A cidade precisa ser "reinventada", alertaram os especialistas na palestra “O Rio que queremos: jornalismo e cidadania em pauta”, em 13 de outubro, no auditório da sala 102K. O caminho passa por uma cobertura mais profunda da imprensa, observou o economista André Urani, diretor do Instituto de Estudos do Trabalho e da Sociedade (Iets). Márcio Sternick, coordenador das coberturas especiais de telejornalismo da Rede Globo, rebateu:
– Existe a tendência de atribuir à mídia uma responsabilidade maior do que ela tem. Nosso papel é de cobrar da sociedade e das autoridades públicas. Fazemos isso, mas a sociedade parece não estar estruturada para dar respostas. A gente cobra e nada acontece. O trabalho de debate é lento.

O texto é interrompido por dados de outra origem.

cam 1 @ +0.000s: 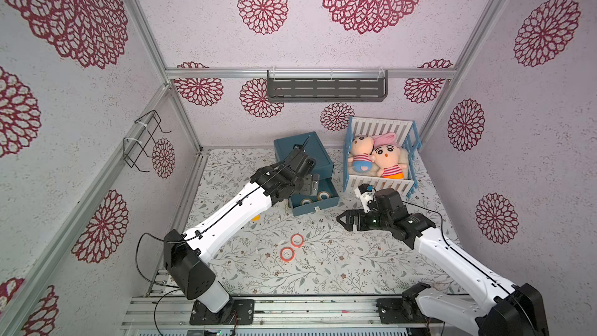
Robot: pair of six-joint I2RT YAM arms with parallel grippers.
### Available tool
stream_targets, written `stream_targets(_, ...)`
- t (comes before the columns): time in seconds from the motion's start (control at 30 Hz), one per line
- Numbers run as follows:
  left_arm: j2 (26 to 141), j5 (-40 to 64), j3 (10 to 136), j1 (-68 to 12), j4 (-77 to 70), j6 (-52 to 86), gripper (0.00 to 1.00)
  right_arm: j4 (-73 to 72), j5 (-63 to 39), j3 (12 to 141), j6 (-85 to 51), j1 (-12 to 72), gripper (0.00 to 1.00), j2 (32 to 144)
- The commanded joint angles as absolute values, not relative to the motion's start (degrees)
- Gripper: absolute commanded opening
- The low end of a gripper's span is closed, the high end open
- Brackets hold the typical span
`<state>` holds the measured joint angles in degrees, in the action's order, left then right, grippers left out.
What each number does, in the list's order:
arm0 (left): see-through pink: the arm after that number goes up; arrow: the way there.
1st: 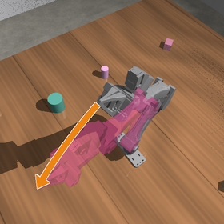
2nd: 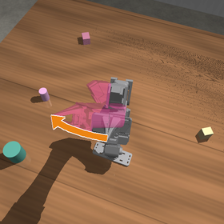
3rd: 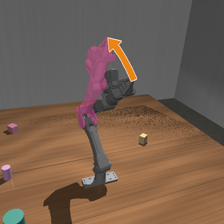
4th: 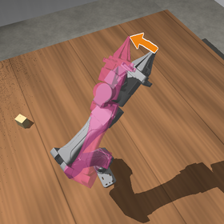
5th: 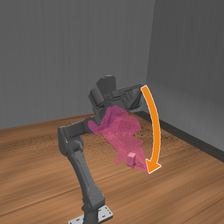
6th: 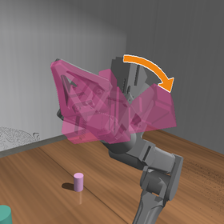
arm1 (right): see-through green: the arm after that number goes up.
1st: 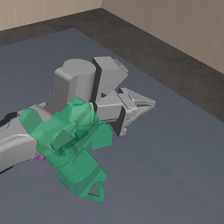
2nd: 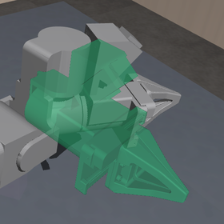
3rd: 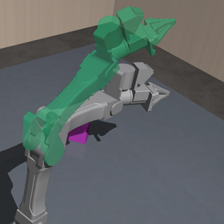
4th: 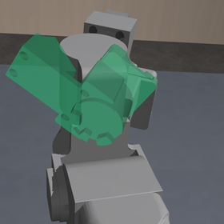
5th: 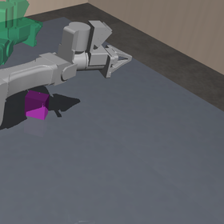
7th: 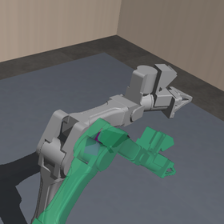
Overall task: Place the transparent tape into the drawer according to color
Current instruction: Place the tape in the drawer, then close the drawer in the storage box.
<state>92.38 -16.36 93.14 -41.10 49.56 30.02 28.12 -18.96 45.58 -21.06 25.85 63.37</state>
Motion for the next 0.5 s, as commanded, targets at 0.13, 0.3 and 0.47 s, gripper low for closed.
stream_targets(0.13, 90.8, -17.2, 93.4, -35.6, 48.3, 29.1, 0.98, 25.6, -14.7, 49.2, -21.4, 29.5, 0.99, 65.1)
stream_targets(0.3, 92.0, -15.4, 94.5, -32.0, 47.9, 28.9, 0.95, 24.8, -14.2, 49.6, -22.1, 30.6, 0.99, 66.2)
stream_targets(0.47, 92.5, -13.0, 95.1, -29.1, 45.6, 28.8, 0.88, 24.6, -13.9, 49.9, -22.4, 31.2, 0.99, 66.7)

– A necessidade da imprensa de produzir o jornal diário força a mídia a não se aprofundar nas grandes questões. Temas mais aprofundados não permeiam o dia-a-dia jornalístico. Eu entendo o drama do jornalista, que tem uma agenda cheia. Mas precisamos fazer da informação uma arma – criticou Urani.
O economista fez uma avaliação mordaz do Rio. Segundo ele, a cidade está em “fase de putrefação”:
– Faz 25 anos que o PIB da cidade encolhe. O problema é que somos escapistas. O papel da mídia é fundamental para se rediscutir novos rumos para o Rio. A mídia deve se aprofundar mais na repercussão de questões de desenvolvimento humano e econômico.
Para o jornalista Paulo Marqueiro, há 20 anos na editoria Rio do jornal O Globo, a reportagem policial, por exemplo, tem de conciliar a cobertura de acontecimentos importantes com a reflexão sobre a segurança pública; com a repercussão de grandes assuntos:
– Mas a repercussão vai além de nós [da imprensa] – ressalvou Marqueiro – Quando fizemos a série “Ilegal e daí?”, por exemplo, apontamos diversas irregularidades na cidade. Algumas delas foram corrigidas, outras não.
Um dos símbolos das desigualdades cariocas, a favela precisa de uma cobertura jornalística mais abrangente, avaliou Márcio Sternick. Precisa ir "além do tiroteio":
– Precisamos, sem abdicar da segurança, buscar uma cobertura mais completa, que retrate outras expressões, outras realidades além dos confrontos entre traficantes, policiais e milícias.
O jornalista e pesquisador do Ibase Itamar Silva, morador da favela Santa Marta, reforçou a necessidade de um olhar mais amadurecido da imprensa em relação às comunidades carentes:
– A idéia de confronto, predominante na mídia, estimula a segregação. Favela também é cidade.
A desigualdade, destacou o médico Daniel Becker, da organização Rio Como Vamos, se mantém como uma das principais causas dos carência do sistema de saúde. O diagnóstico, segundo ele, passa ao largo da forma como a imprensa retrata os problemas da área:
– Num país em que 76 % das riquezas estão na mão de 10% da população, os problemas são gritantes. Prejudicam a saúde. Enquanto isso a mídia trata o assunto como se fosse uma equação: médico mais remédio igual a saúde. Não é bem assim.
Ele acrescentou que a mobilização social, incentivada pela midia, revela-se importante para a busca de soluções. “Na campanha contra o tabagismo, a sociedade vestou a camisa”, exemplificou.